On a gray and rainy Los Angeles morning — the final day of oral arguments in retiring Justice Marvin Baxter’s long and distinguished career — the California Supreme Court presided over a spirited oral argument session in what promises to be a landmark California Environmental Quality Act case. The high court’s decision in Berkeley Hillside Preservation v. City of Berkeley is expected within 90 days of the Dec. 2 argument, and is anticipated to determine the fundamental legal nature and practical utility of CEQA’s regulatory exemptions — commonly known as categorical exemptions — as well as the exceptions to those exemptions. The case’s outcome will have far-reaching consequences for the state and local lead agencies, project developers and courts throughout the state that must routinely interpret, apply and defend CEQA challenges to approvals based on categorical exemptions.

The immediate issue for the parties in Berkeley Hillside Preservation is whether a full environmental impact report (EIR) must be prepared for a proposed two-story, 6,478 square foot single-family residence and 3,394 square foot garage on a steep, residentially zoned Berkeley hillside lot — structures that counsel for plaintiffs opposing the project, Susan Brandt-Hawley, argued to the court would be “perched like a little hat on this big slope.” Brandt-Hawley characterized the project as placing a “huge home” in a “landslide zone,” resulting in environmental impacts including seismic lurch and construction traffic problems.

From a broader perspective, at stake is the amount of discretion reviewing courts must accord to lead agencies’ decisions as to whether CEQA’s categorical exemptions apply to projects those agencies approve. The city of Berkeley’s attorney, Amrit Kulkarni, argued that the deferential “substantial evidence” standard of review should apply both to the agency’s decision whether an exemption applies and to its decision whether “unusual circumstances” exist giving rise to an exception to the exemption. Kulkarni argued that the Court of Appeal “read out” of the CEQA guidelines the words “due to” and “unusual” by mistakenly “collapsing” these distinct elements of the exception and incorrectly applying the “fair argument” standard.
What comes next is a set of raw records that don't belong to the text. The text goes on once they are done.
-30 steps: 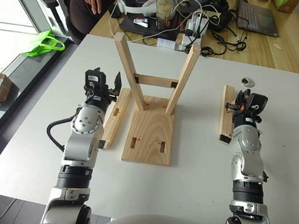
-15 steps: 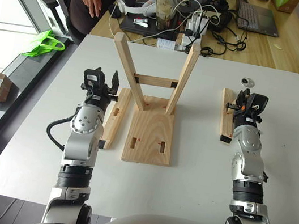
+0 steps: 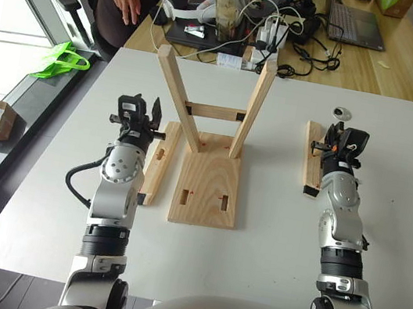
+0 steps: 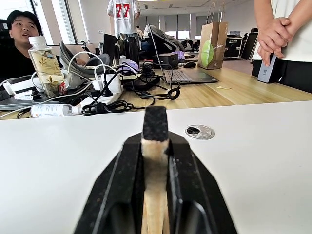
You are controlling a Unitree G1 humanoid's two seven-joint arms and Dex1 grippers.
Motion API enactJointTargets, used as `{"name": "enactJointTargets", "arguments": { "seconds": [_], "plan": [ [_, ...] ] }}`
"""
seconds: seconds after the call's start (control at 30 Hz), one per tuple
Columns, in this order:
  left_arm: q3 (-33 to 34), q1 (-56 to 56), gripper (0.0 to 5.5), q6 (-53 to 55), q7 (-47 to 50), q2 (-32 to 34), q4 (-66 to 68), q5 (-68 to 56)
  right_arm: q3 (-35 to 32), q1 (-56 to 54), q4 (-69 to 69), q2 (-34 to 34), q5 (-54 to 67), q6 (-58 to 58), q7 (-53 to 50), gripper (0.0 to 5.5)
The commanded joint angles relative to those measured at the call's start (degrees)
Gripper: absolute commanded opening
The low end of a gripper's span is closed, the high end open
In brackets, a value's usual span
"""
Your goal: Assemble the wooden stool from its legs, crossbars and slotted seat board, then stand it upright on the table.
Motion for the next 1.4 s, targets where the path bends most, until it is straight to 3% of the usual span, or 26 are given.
{"name": "enactJointTargets", "arguments": {
  "seconds": [0.03, 0.3, 0.5, 0.73, 0.9, 0.97, 1.17, 1.4],
  "plan": [
    [1.3, -0.6, 2.48, 0.4, 1.0, 0.0, 0.5, 0.0, 0.2, -0.8, 0.3, 0.3, -0.4, 0.1, 0.2, 0.36],
    [1.9, -1.4, 3.74, 1.4, 1.9, 0.1, 1.5, 0.6, 0.3, -0.6, 0.1, 0.5, -0.6, 0.1, 0.2, 0.36],
    [2.0, -2.7, 3.74, 6.0, 3.3, 0.2, 3.2, 1.1, 0.2, -0.8, 0.3, 0.5, -0.7, 0.2, 0.3, 0.36],
    [3.3, -2.3, 2.65, 5.4, 2.6, -0.1, 1.4, 0.2, 0.1, -0.6, 0.0, 0.6, -0.7, 0.3, 0.2, 0.36],
    [5.2, -4.3, 2.65, 8.0, 7.7, 0.1, 3.4, 1.9, -0.1, -0.2, -0.2, 0.4, -0.7, 0.4, 0.0, 0.36],
    [5.5, -4.3, 2.65, 7.0, 5.4, 0.2, 2.3, -0.2, -0.2, -0.4, -0.3, 0.5, -0.7, 0.3, -0.1, 0.36],
    [6.4, -4.1, 3.35, 7.4, 1.3, 1.0, -1.3, -4.0, -0.4, -1.2, 0.1, 0.3, -0.9, -1.5, -0.1, 0.36],
    [12.5, -10.4, 3.4, 11.7, 0.4, 2.5, -10.7, -12.8, -2.8, -3.5, -1.7, -0.5, 3.0, -5.9, 2.9, 0.36]
  ]
}}
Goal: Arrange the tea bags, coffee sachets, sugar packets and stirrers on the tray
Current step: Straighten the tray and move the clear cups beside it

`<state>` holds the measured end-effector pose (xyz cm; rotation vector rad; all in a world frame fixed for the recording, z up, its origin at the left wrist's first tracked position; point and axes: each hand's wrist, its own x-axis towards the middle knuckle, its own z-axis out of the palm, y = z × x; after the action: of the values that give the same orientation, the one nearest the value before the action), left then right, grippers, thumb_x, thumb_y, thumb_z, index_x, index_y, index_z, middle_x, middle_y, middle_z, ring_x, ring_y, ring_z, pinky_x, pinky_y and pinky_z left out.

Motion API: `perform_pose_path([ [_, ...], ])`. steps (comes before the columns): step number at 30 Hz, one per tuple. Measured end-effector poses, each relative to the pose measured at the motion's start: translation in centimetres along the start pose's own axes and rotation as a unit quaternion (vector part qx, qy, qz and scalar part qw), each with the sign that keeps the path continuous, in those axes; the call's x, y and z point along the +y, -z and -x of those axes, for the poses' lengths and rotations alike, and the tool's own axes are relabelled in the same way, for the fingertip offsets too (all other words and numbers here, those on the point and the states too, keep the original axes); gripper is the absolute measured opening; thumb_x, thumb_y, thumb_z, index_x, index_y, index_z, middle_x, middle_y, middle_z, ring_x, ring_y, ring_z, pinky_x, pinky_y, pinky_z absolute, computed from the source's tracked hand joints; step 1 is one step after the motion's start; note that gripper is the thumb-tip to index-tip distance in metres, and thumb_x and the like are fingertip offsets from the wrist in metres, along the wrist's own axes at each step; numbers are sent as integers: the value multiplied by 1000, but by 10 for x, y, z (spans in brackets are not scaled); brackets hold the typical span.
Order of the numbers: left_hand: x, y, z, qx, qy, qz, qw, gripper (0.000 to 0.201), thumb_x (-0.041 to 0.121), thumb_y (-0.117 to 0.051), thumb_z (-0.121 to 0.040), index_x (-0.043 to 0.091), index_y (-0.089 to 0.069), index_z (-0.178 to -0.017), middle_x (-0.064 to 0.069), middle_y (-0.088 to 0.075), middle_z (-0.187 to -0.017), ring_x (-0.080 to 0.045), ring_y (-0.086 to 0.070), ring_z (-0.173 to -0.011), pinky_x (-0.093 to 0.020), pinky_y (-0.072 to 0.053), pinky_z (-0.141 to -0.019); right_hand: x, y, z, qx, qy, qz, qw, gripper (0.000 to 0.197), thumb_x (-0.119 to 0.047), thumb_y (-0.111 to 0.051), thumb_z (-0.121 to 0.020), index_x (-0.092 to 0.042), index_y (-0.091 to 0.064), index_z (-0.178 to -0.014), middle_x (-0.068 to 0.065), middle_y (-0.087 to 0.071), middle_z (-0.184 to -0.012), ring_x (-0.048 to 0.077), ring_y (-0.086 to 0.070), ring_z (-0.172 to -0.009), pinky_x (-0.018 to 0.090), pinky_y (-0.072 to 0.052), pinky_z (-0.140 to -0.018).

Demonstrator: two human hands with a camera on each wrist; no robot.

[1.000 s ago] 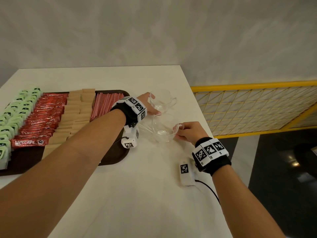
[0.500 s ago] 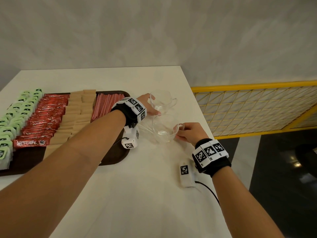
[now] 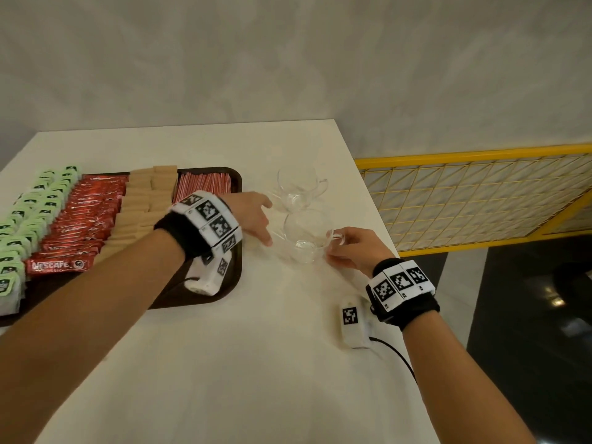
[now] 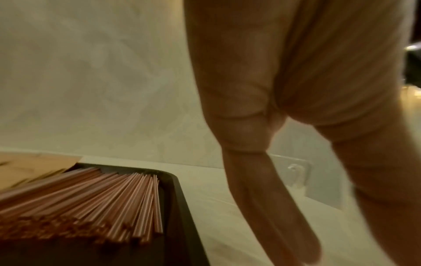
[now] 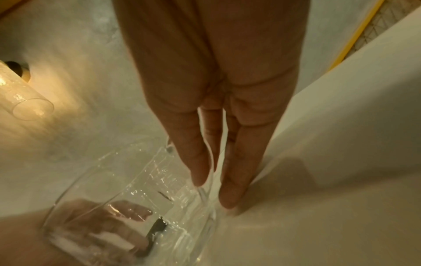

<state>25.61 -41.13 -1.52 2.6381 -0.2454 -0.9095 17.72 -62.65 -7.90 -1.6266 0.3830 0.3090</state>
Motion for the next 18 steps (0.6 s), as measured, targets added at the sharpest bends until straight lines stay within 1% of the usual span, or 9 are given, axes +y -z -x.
perform_pose_path([
  [2,2,-11,20,-33,-31,7,999,103,34,-83,-64,25,-21,-146,7,-57,-121,-14,-52,-111,-31,-38,-101,-2,-1,3,-11,-2,-20,1000,26,13,-56,-85,4,-59,-108,15,-56,-98,27,-58,-90,29,-55,-74],
  [4,7,-26,29,-36,-59,44,997,105,35,-85,-62,29,-21,-144,6,-56,-118,-13,-53,-108,-28,-38,-99,-4,-4,5,-13,-9,-31,999,25,15,-54,-85,5,-59,-108,17,-55,-98,27,-58,-87,26,-55,-70],
  [5,9,-33,30,-27,-67,64,995,102,35,-85,-61,29,-24,-143,6,-57,-114,-13,-53,-106,-28,-39,-98,-5,-4,5,-10,-12,-29,999,26,15,-54,-85,7,-59,-109,19,-55,-98,27,-58,-88,25,-55,-70],
  [7,13,-44,25,13,-79,107,991,92,33,-85,-62,25,-33,-137,6,-59,-101,-12,-55,-100,-25,-40,-93,-5,-6,5,-3,-11,-23,1000,26,14,-55,-85,8,-60,-110,19,-56,-98,28,-59,-91,24,-55,-70],
  [9,14,-51,23,55,-82,145,985,80,30,-85,-64,22,-41,-130,8,-58,-87,-10,-57,-91,-23,-40,-85,-5,-5,3,1,-10,-20,1000,24,14,-55,-85,5,-62,-107,18,-58,-99,27,-60,-93,24,-56,-71],
  [11,14,-54,23,72,-79,173,979,73,27,-85,-64,22,-45,-125,9,-58,-80,-10,-57,-85,-23,-40,-82,-5,-5,1,4,-7,-17,1000,22,14,-55,-85,4,-63,-103,17,-58,-97,27,-60,-93,27,-57,-75],
  [14,13,-56,22,81,-72,196,974,70,25,-85,-64,23,-46,-122,8,-60,-79,-10,-58,-85,-24,-42,-86,-6,-6,-1,3,1,-19,1000,19,14,-53,-86,0,-63,-93,14,-59,-91,25,-60,-90,35,-54,-89],
  [16,12,-56,21,85,-68,205,973,70,25,-85,-64,24,-46,-122,7,-61,-79,-10,-59,-86,-27,-43,-90,-6,-8,-2,2,4,-26,1000,22,14,-52,-86,-4,-63,-82,10,-60,-84,22,-61,-84,34,-54,-88],
  [18,11,-55,20,87,-67,209,972,69,25,-85,-64,24,-47,-121,7,-61,-78,-10,-59,-85,-28,-43,-91,-7,-10,-4,0,6,-27,1000,25,13,-53,-86,-8,-63,-77,8,-60,-83,22,-61,-85,34,-54,-88],
])
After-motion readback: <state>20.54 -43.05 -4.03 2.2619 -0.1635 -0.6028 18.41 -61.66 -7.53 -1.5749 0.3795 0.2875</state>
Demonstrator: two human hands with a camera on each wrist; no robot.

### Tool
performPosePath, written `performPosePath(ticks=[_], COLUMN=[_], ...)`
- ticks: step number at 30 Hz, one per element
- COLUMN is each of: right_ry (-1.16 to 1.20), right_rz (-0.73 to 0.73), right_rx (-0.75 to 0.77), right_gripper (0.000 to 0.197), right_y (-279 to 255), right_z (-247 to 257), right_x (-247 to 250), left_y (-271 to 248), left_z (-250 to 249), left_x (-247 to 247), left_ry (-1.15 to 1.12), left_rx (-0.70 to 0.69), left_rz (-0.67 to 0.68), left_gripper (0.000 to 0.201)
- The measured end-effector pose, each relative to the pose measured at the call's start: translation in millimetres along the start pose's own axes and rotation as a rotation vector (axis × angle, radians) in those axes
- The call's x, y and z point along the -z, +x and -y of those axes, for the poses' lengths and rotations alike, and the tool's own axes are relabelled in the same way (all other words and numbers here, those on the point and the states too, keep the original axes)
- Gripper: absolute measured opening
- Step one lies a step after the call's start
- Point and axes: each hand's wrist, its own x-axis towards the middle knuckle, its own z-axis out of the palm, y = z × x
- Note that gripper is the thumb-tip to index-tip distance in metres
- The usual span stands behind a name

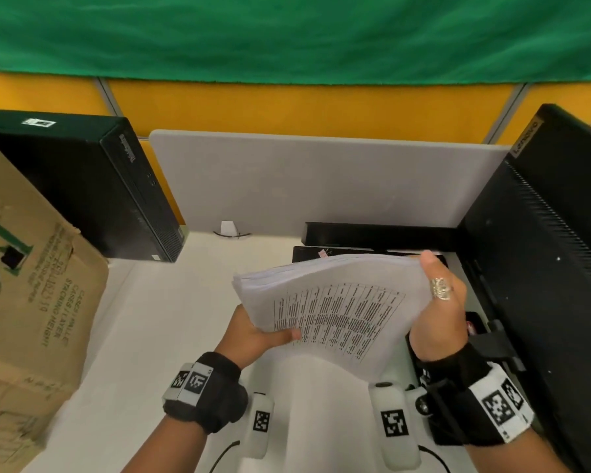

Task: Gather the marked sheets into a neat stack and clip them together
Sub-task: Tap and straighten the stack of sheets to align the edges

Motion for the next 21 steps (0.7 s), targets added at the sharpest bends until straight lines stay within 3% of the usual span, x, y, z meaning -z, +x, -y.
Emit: performPosePath(ticks=[5,9,12,14,16,17,19,21], right_ry=[-0.004,-0.063,0.017,-0.083,-0.193,-0.229,-0.258,-0.239], right_rz=[0.048,0.222,0.381,0.415,0.416,0.389,0.294,0.247], right_rx=[0.047,0.142,0.035,-0.071,-0.127,-0.132,-0.136,-0.15], right_gripper=[0.042,0.014,0.077,0.094,0.075,0.061,0.042,0.037], right_y=[3,6,9,9,4,2,-2,-4], right_z=[-3,-2,-14,-24,-35,-40,-48,-52], right_x=[5,16,31,37,37,34,27,20], left_y=[-1,-2,-5,-9,-15,-18,-22,-23], left_z=[-12,-15,-22,-32,-47,-56,-70,-79], left_x=[-3,-4,0,6,8,4,-9,-24], left_ry=[-0.028,-0.054,-0.099,-0.142,-0.144,-0.158,-0.197,-0.268], left_rx=[-0.009,-0.012,-0.007,-0.04,-0.14,-0.21,-0.325,-0.33], left_rz=[0.009,-0.022,-0.063,-0.068,-0.124,-0.184,-0.347,-0.514], left_gripper=[0.051,0.05,0.046,0.058,0.078,0.078,0.063,0.043])
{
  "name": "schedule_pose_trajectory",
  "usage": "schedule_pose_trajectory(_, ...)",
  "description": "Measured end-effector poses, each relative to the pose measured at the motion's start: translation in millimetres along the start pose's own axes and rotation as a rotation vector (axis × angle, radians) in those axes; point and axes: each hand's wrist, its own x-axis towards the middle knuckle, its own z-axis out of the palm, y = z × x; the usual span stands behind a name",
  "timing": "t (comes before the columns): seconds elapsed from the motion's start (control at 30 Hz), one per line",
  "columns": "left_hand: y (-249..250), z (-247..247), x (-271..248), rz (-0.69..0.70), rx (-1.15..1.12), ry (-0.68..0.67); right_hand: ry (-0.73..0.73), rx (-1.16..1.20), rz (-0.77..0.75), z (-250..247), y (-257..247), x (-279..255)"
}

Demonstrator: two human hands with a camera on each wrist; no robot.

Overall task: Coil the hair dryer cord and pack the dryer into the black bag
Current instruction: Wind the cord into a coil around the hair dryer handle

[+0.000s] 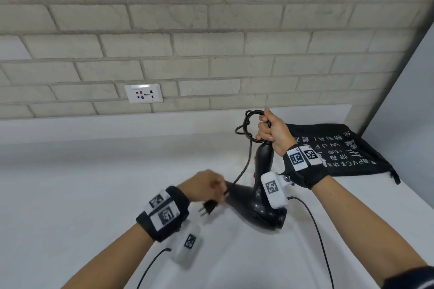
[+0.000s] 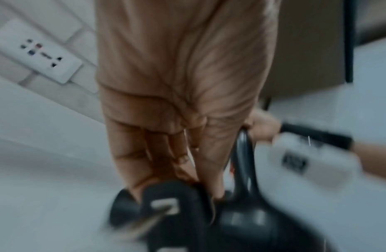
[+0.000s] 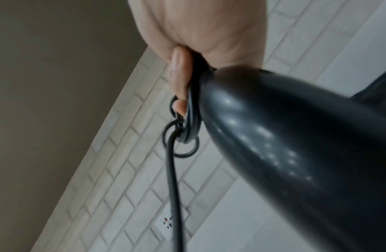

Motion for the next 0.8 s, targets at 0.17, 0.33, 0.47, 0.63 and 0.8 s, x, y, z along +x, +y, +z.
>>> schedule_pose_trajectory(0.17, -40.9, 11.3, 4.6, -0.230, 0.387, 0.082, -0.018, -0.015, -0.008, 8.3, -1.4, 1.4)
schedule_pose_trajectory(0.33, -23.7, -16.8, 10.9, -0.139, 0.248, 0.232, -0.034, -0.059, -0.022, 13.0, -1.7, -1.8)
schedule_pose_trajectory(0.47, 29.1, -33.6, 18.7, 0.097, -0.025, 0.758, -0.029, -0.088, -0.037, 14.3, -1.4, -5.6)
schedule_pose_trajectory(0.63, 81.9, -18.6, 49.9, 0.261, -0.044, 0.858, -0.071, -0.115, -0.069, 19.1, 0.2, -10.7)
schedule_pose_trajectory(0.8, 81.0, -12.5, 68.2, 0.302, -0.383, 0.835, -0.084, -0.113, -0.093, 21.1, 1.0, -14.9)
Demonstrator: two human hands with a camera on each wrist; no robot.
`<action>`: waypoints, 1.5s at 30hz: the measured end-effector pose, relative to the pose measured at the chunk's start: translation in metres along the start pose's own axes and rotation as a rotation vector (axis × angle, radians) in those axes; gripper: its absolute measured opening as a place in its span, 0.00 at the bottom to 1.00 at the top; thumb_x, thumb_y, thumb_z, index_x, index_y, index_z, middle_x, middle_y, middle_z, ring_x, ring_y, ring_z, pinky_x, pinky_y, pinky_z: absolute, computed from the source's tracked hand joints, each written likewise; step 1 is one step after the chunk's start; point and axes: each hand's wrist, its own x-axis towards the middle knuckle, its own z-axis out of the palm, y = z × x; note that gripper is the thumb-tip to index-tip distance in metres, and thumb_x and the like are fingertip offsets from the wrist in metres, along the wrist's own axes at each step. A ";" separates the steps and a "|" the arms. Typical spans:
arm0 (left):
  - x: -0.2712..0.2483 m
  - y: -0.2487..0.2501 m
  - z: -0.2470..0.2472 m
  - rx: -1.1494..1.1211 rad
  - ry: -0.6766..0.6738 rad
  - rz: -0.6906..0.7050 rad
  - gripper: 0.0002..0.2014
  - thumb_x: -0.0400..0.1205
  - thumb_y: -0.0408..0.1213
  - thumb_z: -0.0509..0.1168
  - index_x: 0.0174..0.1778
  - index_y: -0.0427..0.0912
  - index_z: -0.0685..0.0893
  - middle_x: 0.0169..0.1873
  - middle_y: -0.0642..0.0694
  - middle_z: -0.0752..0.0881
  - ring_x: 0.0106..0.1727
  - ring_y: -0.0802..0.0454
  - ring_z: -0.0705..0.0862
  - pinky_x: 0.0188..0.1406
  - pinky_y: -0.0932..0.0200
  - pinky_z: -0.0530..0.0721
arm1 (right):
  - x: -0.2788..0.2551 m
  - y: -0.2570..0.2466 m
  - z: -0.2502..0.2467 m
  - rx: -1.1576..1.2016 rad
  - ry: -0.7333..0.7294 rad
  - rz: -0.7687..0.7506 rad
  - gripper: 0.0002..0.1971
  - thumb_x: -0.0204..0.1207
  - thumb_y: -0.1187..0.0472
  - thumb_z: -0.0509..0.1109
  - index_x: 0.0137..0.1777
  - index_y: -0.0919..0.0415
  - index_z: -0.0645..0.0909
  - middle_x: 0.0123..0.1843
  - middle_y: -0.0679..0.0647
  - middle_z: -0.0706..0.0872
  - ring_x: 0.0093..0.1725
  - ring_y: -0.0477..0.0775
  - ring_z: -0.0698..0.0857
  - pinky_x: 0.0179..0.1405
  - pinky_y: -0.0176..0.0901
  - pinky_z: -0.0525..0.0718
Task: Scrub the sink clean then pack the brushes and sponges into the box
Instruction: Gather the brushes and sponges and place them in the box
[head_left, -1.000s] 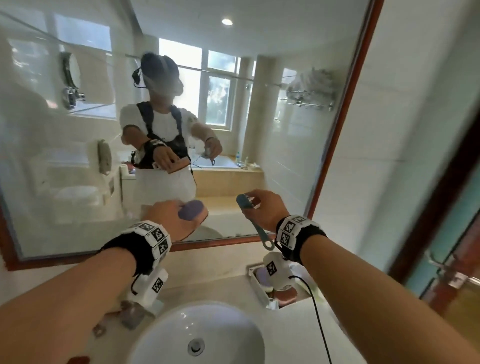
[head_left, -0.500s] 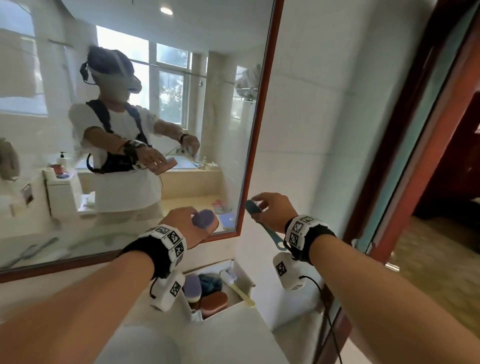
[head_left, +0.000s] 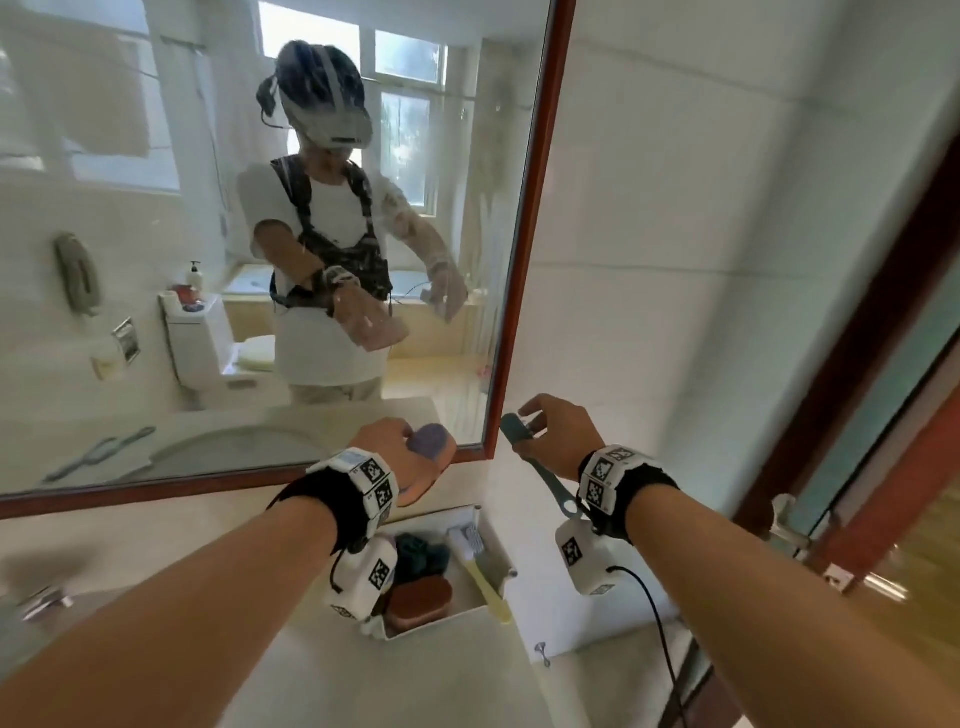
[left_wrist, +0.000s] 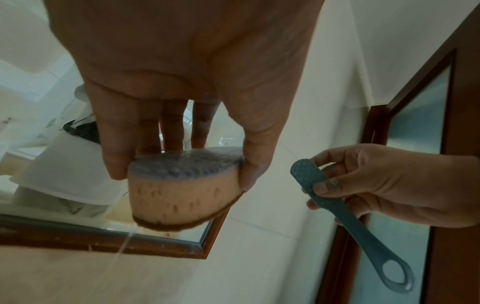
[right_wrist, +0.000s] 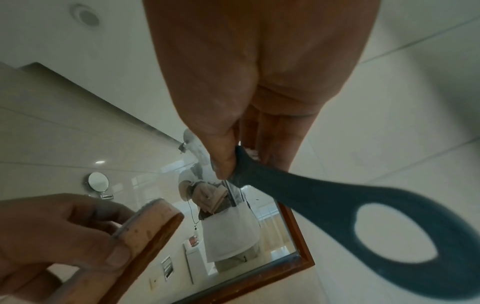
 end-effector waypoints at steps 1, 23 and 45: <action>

As background, the CEQA guidelines contain a lengthy list of categorical exemptions promulgated by the state Natural Resources Agency pursuant to the express direction of a CEQA statute (Pub. Resources Code § 21084). Unlike CEQA’s statutory exemptions, which typically exempt projects for legislative policy reasons without regard to their environmental effects, the categorical exemptions purport to exempt classes of projects that the secretary of the Resources Agency has determined do not typically have significant environmental effects. As relevant to the residential structures approved by the city in Berkeley Hillside Preservation, the CEQA guidelines contain an exception to categorical exemptions for single-family residential, infill and other project classes where substantial evidence presented to the agency shows there may be a significant environmental impact “due to unusual circumstances.”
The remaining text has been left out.